# AIM OF THE EXERCISE:
Your response should be every line from the entries that includes the string "named".

# Items from a data source:
+ + +

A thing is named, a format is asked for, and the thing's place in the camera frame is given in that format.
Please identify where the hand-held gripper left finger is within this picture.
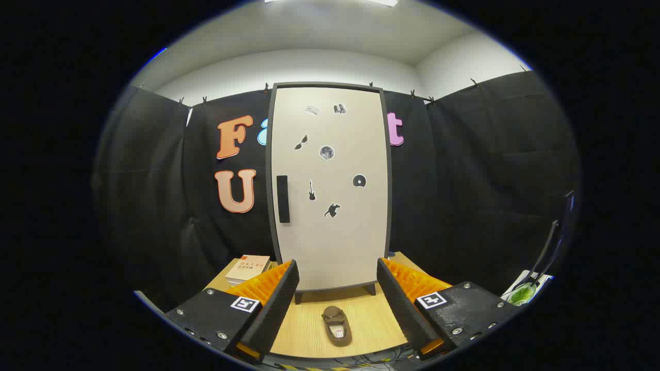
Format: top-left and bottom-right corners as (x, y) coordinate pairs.
(164, 259), (301, 364)

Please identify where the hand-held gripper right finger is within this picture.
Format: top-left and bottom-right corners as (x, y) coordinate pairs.
(376, 258), (521, 361)

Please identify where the brown fuzzy shoe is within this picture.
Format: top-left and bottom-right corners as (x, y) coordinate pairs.
(321, 306), (353, 347)

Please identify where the dark grey shoe cabinet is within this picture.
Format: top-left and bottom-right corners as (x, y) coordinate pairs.
(266, 81), (393, 305)

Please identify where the beige cover book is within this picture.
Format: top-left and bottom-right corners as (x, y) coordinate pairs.
(225, 255), (271, 283)

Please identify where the green round dish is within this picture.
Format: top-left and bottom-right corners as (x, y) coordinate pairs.
(508, 282), (538, 306)

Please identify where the black backdrop cloth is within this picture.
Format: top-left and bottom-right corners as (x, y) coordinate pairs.
(93, 70), (581, 310)

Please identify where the white desk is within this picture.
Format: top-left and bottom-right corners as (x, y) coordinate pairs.
(501, 269), (553, 307)

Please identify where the black computer monitor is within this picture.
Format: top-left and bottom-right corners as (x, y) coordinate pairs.
(529, 190), (576, 289)

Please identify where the row of black cloth clips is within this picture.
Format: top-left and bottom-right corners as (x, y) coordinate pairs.
(137, 64), (532, 106)

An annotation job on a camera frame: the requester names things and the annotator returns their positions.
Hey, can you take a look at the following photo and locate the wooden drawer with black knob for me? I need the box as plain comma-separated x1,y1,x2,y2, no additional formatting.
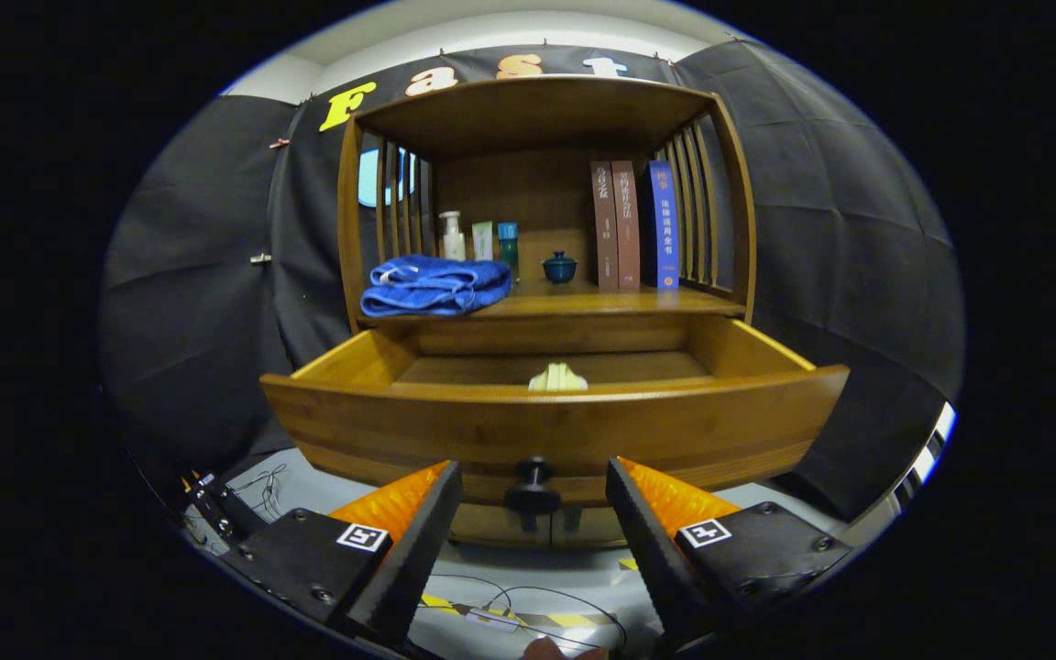
259,314,852,516

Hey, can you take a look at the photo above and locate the yellow black floor tape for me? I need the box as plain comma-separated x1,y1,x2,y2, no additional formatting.
418,594,607,633

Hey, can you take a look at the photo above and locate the wooden cabinet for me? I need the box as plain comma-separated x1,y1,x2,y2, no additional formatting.
337,75,758,551

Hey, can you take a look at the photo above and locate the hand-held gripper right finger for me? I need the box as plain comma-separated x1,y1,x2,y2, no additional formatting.
606,456,852,643

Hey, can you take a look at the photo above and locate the green brush with white base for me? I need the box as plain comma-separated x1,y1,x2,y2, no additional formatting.
528,362,589,392

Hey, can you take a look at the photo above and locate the thin black floor cable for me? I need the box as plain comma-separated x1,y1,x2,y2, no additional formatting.
418,573,630,654

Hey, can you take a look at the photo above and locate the blue cap bottle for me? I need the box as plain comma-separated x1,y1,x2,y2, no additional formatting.
497,222,521,281

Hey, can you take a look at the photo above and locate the wooden cabinet door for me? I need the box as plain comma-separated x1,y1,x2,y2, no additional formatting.
448,502,547,551
546,506,628,551

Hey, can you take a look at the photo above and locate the wooden countertop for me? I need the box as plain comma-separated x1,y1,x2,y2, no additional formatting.
358,280,747,322

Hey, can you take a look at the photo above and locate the thin grey wire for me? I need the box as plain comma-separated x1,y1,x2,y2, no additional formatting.
235,463,289,519

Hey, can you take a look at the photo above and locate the red-brown book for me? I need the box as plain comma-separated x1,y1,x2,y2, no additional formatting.
611,160,642,292

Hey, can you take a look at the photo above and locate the folded blue towel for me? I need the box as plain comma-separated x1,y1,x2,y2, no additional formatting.
360,255,513,318

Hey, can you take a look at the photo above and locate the blue book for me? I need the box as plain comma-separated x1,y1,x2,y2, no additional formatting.
643,160,680,291

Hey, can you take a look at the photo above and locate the grey-brown book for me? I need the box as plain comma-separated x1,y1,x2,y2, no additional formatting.
590,161,620,292

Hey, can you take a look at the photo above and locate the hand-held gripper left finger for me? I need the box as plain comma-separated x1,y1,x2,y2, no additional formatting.
216,460,463,647

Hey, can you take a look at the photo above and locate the white pump bottle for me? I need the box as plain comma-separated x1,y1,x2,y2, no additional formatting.
438,211,468,262

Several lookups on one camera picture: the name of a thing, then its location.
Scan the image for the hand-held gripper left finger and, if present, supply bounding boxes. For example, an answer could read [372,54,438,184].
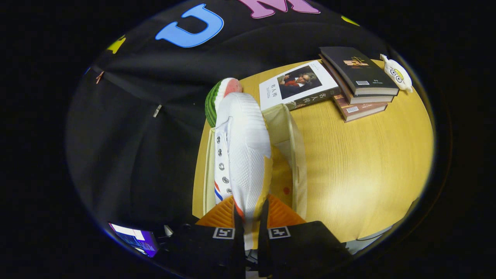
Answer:
[167,196,245,279]

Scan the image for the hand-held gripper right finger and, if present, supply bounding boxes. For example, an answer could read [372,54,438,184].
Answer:
[258,194,353,277]

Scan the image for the beige fabric storage box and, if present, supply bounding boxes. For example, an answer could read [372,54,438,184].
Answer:
[202,103,308,220]

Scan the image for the lit purple screen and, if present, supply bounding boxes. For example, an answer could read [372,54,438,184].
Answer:
[108,222,159,258]

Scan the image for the watermelon slice toy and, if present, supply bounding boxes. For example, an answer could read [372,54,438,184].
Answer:
[205,77,243,127]

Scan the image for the white portrait cover book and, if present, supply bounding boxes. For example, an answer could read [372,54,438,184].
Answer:
[259,60,341,112]

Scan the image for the reddish brown cover book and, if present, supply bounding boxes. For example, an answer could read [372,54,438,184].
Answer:
[332,95,388,123]

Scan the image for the dark brown cover book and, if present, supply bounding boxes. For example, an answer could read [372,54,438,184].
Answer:
[321,56,395,105]

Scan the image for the black cover book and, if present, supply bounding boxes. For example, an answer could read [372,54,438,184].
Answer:
[319,46,400,96]

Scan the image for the white plush toy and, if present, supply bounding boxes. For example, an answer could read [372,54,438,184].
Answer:
[380,53,413,93]

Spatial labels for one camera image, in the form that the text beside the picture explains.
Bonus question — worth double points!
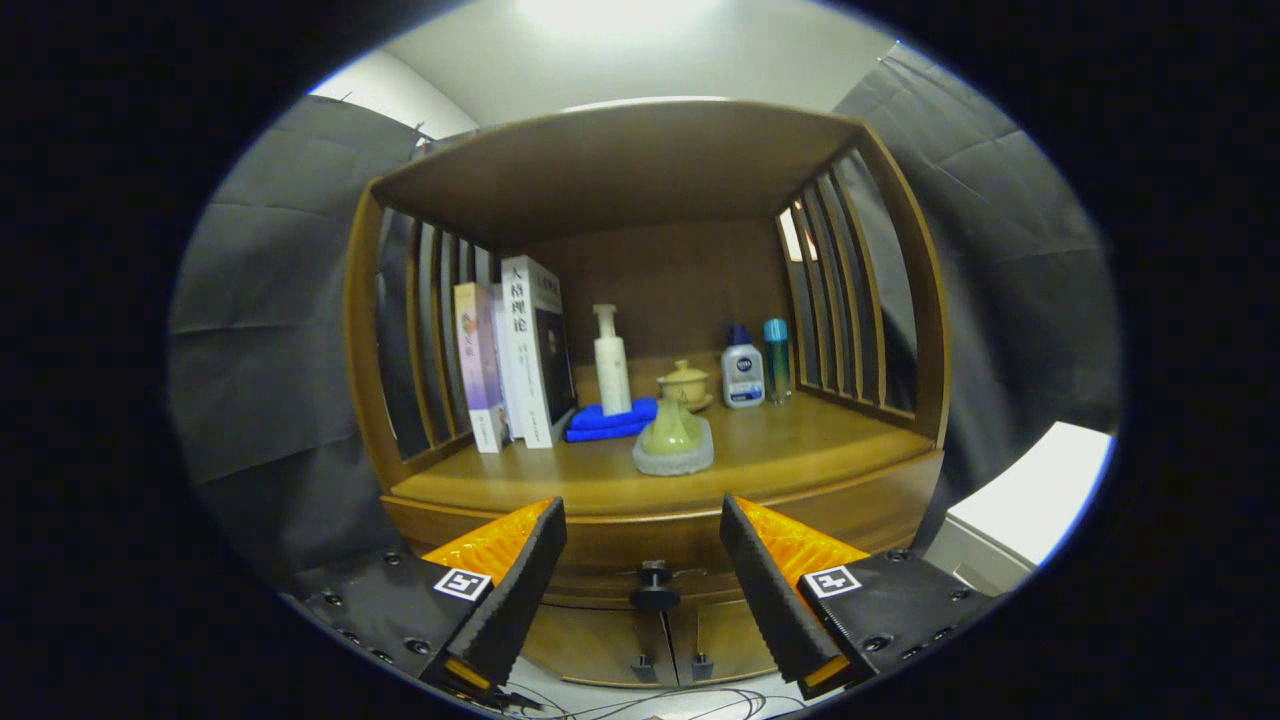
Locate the teal bottle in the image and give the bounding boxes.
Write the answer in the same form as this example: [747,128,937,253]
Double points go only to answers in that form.
[763,318,792,405]

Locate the brown wooden cabinet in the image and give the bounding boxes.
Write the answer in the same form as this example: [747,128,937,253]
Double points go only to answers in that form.
[343,98,951,691]

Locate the large ceiling light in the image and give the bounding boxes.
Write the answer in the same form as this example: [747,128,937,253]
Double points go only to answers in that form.
[515,0,726,36]

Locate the brown wooden drawer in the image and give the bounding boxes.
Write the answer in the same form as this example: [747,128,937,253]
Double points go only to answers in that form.
[380,450,946,613]

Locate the white blue-capped lotion bottle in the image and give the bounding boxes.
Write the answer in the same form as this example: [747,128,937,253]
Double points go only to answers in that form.
[721,324,767,410]

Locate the yellow lidded teacup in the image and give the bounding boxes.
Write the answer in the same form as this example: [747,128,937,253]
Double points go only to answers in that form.
[656,360,715,413]

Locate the thick white book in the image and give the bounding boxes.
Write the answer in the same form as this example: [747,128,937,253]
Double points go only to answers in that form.
[500,255,579,450]

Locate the wooden cabinet door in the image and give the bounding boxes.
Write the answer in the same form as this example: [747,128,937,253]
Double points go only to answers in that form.
[668,598,791,686]
[520,600,666,689]

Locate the white pump bottle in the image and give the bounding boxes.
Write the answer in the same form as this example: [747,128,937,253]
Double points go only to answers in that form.
[592,304,633,417]

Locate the thin white book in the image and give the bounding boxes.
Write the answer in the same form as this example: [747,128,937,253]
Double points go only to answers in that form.
[490,285,526,446]

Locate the thin floor cables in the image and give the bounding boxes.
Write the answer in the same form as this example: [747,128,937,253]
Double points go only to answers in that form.
[500,685,791,720]

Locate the purple book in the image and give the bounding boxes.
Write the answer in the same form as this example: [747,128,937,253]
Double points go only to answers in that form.
[453,282,511,454]

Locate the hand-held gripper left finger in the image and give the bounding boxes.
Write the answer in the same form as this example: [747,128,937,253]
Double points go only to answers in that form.
[285,497,568,701]

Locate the blue folded cloth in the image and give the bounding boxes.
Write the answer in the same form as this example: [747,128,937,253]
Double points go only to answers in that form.
[565,397,661,443]

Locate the wooden countertop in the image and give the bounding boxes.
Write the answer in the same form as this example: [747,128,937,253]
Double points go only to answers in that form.
[390,385,941,521]

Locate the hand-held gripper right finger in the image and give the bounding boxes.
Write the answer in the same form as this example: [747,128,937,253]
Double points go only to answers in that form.
[720,494,1001,701]

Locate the green holder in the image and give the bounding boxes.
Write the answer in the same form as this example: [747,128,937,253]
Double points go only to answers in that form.
[632,390,715,477]

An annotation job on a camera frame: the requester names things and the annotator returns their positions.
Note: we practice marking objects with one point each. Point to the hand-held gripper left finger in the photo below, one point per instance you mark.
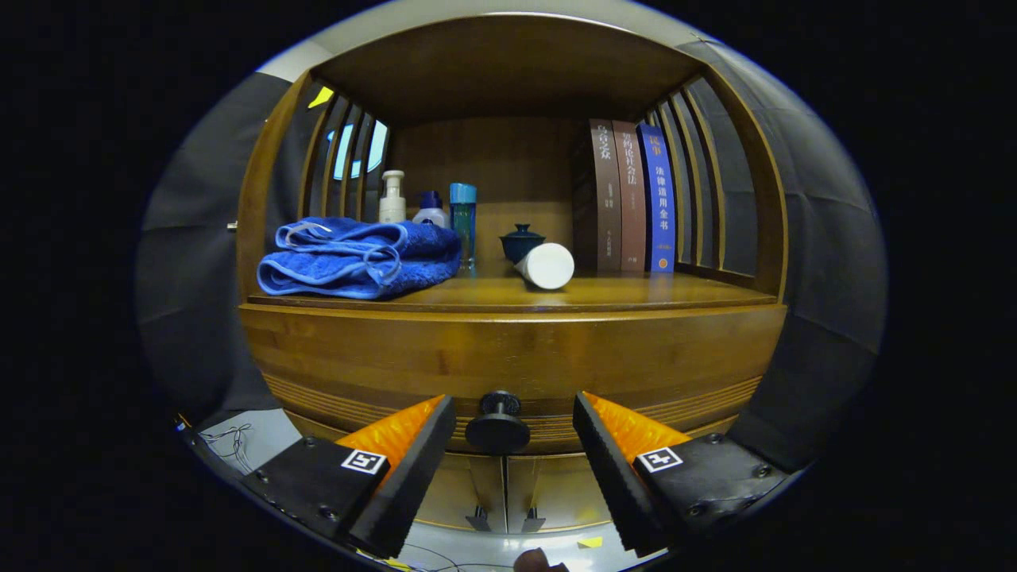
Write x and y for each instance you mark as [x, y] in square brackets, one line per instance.
[413, 477]

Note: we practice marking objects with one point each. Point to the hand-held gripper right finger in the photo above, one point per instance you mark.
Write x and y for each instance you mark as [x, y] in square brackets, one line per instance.
[612, 477]

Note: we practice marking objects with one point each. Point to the wooden drawer with black knob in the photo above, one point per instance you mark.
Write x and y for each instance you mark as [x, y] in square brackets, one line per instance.
[516, 357]

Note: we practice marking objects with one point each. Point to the white and green tube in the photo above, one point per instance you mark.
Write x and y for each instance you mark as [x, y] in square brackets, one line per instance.
[548, 266]

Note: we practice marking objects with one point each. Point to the wooden cabinet door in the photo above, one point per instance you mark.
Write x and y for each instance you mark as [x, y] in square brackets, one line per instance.
[477, 485]
[548, 485]

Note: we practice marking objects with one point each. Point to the wooden countertop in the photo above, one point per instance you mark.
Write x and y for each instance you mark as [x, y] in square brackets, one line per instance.
[636, 290]

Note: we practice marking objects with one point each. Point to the wooden cabinet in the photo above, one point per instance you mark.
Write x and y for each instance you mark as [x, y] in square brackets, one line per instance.
[508, 71]

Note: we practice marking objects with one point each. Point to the yellow floor tape piece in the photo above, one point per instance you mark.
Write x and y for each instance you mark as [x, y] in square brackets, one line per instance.
[589, 542]

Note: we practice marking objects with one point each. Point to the blue folded towel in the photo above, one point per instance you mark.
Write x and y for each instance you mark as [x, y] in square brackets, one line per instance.
[349, 262]

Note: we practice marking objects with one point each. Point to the dark blue lidded teacup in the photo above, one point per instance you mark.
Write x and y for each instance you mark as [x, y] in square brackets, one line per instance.
[518, 242]

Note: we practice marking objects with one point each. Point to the teal clear bottle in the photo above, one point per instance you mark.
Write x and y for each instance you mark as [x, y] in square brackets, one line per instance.
[462, 222]

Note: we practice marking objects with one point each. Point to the white bottle with blue cap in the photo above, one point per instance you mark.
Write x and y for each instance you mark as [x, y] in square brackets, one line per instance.
[430, 216]

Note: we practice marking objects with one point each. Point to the reddish brown book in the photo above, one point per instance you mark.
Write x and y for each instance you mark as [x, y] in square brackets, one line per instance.
[632, 206]

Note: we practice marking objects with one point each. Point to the white pump bottle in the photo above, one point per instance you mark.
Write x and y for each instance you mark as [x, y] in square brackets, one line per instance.
[392, 206]

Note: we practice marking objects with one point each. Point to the blue book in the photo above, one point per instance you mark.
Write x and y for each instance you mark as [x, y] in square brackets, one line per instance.
[659, 206]

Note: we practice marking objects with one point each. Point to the dark brown book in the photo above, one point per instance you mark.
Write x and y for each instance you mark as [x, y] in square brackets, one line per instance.
[608, 199]

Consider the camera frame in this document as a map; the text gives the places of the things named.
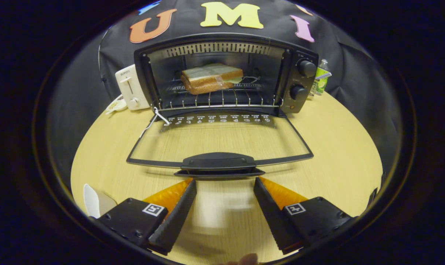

+ + +

# RESPONSE TO THE TASK:
A thing is named, a format is asked for, and the thing's place in the camera frame is given in that format.
Consider the camera frame in this document as a map; the text gives the places of the things named.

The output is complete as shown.